To do:
Your answer is every line of the material below in which the string "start" occurs.

..............................

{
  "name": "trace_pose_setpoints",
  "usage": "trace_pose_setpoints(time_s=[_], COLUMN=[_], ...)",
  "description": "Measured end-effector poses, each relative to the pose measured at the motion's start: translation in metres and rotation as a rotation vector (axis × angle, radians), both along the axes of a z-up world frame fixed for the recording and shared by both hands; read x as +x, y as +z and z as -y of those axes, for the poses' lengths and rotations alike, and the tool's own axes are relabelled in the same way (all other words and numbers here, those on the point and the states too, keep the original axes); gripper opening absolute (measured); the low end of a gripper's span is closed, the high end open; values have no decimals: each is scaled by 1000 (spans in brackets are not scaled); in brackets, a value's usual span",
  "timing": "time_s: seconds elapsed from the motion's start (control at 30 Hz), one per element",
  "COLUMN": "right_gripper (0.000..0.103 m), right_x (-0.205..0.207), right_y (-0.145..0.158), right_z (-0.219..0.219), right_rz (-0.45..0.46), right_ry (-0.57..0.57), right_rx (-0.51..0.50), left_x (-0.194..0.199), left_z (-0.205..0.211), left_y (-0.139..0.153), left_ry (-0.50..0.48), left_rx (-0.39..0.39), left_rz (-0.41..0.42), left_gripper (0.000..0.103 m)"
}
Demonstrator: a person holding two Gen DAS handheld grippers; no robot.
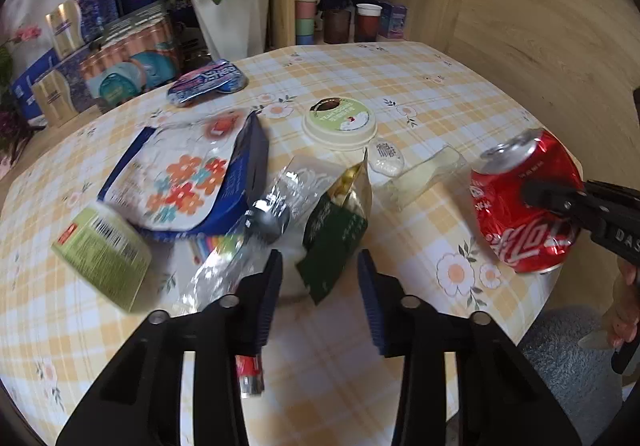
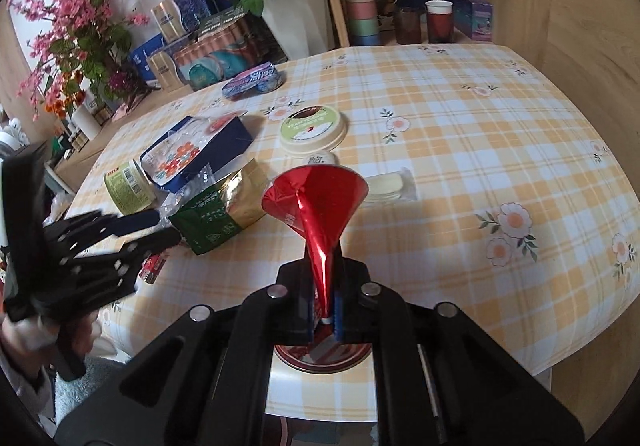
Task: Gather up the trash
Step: 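Grasp the green snack wrapper with the left gripper while the right gripper holds the can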
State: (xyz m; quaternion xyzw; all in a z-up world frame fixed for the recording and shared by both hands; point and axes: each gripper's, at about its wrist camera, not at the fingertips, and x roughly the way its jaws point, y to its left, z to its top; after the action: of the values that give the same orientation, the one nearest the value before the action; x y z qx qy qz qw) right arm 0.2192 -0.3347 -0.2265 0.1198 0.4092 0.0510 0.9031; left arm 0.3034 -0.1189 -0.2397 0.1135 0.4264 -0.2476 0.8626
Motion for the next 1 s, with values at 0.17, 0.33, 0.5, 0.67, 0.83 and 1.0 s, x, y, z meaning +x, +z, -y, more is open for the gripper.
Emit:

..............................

Solution for this problem:
  "description": "Measured end-effector poses, each relative to the pose measured at the motion's start: translation in metres and rotation as a rotation vector (axis × angle, radians), both along the axes of a z-up world frame fixed for the recording and shared by both hands; read x as +x, y as +z and z as -y of those axes, for the poses' lengths and rotations alike, and the tool's own axes are relabelled in the same way (all other words and numbers here, those on the point and the states too, keep the original axes); gripper opening absolute (measured); the low end of a gripper's span is closed, the high end open; values have no decimals: each is scaled by 1000 (spans in brackets are not scaled); in brackets, a value's usual span",
  "timing": "time_s: seconds elapsed from the motion's start (control at 30 Hz), one per element",

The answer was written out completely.